Out 08

Discurso de quem quer partir daqui, deste sítio de cobardia, e tenta a arte de ser português à solta

Foi um dia de sol entremeado por breves bátegas de um Outono lavado, para que se esquecessem as canseiras demagógicas de três campanhas, onde, no final, o povão vai ter os deputados, os governantes e os autarcas que merece, para poder continuar a lamuriar-se e a lavar as mãos como o Pôncio, entre o dobrar da espinha e a canalhocracia, nesta inquisitorial hipocrisia, “onde ninguém a ningém admira e todos a determinados idolatram”. Há um povo dobrado à imagem e semelhança da servidão voluntária com que se deleita, um povo que reproduziu, em servilismo e caciquismo, um irmão-inimigo, o estadão, com quem se vai bipolarizando, como Janus que não é começo, mas continuidade, onde uma das faces é o passado fradesco e malhador e outra, um “fake” de pó de arroz que se finge progresso.
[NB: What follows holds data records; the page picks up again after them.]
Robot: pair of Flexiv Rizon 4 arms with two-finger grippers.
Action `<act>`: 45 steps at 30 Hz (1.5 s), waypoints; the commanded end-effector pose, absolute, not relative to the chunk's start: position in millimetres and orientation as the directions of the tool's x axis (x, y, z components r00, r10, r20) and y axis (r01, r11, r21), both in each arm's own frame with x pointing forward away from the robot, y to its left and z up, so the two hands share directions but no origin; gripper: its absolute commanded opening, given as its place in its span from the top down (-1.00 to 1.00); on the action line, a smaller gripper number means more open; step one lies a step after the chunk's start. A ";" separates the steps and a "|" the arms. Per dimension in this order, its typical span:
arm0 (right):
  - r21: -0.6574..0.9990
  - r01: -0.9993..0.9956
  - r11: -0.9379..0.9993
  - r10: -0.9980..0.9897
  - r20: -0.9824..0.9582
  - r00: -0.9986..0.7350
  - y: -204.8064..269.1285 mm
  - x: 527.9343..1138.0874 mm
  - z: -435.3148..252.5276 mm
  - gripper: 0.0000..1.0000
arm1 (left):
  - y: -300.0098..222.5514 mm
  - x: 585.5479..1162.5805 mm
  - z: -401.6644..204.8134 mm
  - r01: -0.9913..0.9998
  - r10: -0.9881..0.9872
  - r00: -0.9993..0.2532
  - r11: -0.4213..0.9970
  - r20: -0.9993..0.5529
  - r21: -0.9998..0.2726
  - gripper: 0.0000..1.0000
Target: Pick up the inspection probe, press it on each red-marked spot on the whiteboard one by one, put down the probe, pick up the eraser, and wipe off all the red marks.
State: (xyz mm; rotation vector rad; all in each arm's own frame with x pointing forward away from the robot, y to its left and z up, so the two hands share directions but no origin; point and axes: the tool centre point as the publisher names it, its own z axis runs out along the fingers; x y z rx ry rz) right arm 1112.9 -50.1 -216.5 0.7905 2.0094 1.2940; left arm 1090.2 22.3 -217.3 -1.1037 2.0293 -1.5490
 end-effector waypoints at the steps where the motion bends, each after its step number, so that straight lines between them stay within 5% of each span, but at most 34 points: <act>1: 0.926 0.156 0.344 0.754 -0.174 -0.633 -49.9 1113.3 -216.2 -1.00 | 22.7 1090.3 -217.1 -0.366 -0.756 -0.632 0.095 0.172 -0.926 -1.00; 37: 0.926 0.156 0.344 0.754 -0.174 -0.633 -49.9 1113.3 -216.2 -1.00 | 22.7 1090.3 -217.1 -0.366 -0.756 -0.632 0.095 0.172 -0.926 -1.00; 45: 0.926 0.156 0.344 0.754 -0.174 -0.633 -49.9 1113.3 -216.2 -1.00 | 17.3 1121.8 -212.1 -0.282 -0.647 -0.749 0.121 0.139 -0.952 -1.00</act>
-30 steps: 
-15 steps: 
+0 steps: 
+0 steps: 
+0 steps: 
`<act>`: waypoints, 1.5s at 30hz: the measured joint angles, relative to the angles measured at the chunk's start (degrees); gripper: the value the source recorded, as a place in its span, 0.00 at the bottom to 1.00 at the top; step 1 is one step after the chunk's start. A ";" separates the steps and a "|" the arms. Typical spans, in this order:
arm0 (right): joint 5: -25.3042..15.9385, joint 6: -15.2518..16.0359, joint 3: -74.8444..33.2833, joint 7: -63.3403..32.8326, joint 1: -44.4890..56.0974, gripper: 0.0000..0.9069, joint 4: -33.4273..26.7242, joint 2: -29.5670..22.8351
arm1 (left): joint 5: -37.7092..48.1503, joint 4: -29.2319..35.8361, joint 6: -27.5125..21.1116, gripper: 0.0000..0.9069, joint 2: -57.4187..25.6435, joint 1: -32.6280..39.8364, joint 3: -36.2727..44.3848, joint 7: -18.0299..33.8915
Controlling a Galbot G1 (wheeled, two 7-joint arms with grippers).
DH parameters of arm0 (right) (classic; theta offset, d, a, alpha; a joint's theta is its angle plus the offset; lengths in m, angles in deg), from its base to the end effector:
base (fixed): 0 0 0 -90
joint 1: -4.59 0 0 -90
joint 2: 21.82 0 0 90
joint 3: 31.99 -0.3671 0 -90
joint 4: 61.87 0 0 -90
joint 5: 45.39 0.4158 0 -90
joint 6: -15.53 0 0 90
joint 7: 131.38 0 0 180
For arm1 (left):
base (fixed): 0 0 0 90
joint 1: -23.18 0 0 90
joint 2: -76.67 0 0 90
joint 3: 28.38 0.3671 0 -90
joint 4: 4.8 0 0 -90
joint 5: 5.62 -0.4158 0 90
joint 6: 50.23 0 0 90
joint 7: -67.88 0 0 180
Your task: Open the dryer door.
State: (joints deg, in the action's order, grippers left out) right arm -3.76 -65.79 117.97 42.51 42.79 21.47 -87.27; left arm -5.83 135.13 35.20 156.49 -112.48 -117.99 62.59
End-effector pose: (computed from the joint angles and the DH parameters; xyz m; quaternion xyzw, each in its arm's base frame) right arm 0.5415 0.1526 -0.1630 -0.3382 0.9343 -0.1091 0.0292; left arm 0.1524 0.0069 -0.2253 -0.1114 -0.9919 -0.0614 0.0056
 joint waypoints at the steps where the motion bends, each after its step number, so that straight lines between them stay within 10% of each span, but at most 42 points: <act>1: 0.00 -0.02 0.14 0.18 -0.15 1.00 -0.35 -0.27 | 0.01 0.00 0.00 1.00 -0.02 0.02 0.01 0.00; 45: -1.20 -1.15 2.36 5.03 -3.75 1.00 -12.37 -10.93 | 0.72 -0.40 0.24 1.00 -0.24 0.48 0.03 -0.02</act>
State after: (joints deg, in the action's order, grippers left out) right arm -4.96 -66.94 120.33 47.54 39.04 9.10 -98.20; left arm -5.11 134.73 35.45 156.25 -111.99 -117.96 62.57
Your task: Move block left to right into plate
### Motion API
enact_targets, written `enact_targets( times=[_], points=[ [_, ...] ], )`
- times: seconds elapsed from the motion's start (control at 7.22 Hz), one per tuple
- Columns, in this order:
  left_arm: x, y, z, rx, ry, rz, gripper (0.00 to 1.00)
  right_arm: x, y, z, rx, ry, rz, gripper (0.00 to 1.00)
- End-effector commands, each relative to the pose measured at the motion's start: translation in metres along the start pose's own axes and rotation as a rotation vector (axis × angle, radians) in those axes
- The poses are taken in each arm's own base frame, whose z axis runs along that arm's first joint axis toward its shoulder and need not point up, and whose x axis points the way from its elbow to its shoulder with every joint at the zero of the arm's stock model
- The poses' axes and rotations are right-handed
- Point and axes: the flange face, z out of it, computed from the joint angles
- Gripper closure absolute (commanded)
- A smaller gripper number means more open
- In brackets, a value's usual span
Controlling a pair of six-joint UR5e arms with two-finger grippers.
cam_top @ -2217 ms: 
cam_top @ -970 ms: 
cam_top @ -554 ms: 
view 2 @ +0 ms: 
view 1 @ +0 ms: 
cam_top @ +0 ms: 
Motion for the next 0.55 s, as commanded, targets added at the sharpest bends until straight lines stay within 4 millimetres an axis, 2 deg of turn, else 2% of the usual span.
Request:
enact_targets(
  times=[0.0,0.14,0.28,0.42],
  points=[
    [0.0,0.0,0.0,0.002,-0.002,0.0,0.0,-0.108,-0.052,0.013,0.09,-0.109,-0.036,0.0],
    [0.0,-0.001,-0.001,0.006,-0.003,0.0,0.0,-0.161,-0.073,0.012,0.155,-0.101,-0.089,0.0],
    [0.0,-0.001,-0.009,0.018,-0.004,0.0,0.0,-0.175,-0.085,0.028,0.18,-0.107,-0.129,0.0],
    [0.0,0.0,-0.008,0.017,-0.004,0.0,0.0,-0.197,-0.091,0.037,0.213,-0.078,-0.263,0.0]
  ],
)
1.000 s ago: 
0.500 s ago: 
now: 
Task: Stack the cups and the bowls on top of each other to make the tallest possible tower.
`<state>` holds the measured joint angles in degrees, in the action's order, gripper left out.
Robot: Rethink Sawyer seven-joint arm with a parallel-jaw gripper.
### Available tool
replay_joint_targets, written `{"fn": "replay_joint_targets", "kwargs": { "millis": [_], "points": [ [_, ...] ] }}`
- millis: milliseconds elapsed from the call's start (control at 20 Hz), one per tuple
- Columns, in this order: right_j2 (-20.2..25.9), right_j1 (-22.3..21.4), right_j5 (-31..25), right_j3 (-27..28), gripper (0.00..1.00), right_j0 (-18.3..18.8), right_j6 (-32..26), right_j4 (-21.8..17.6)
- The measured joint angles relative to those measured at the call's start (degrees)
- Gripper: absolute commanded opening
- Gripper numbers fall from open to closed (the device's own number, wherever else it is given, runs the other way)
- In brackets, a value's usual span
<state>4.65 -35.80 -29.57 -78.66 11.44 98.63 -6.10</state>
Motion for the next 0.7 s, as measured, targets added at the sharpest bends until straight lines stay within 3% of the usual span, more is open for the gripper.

Mas ambos têm a mesma putrefacta origem: o fanatismo, a ignorância e a intolerância. E lá vamos cantando e jogando à bordoada, entre o “radical chic” e o reaças vestido de lente, com um pé na anca das grandes patroas dos palácios e outro nas cónegas vilafrancadas. E, de congreganismo em congreganismo, nos vamos definhando em diluentes cadaverizações. Que vão todos tomar chá das cinco aos salões decadentistas das fidalgas burguesias que nos endireitam em traições de aristocretinos! E muitos elevam em hossanas salvíficos certos adiantados da verbosidade populista, para que o pirómano que o fez, o prometa bombeiralmente desfazer. O problema não está nos paradigmas ditos novos da mobilidade, mas na própria imobilidade de discursos que nos afastam da política e da cidadania, quando os ministros passam a ser mandados pelos directores-gerais, para quem a modernidade é a pirataria de falsas ideias roubadas às centrais dos eternos imperialismos que nos desfazem a autonomia de pensarmos pelas nossas próprias cabeças. Lisboa, uma cidade que foi criada por subscrição nacional, continua em leilão de saldos eleiçoeiros. A esmagadora maioria dos lisboetas não tem acesso aos manuais tecnocráticos dos planeamantismos e aos dicionários de patos bravos que nos proíbem a cidadania!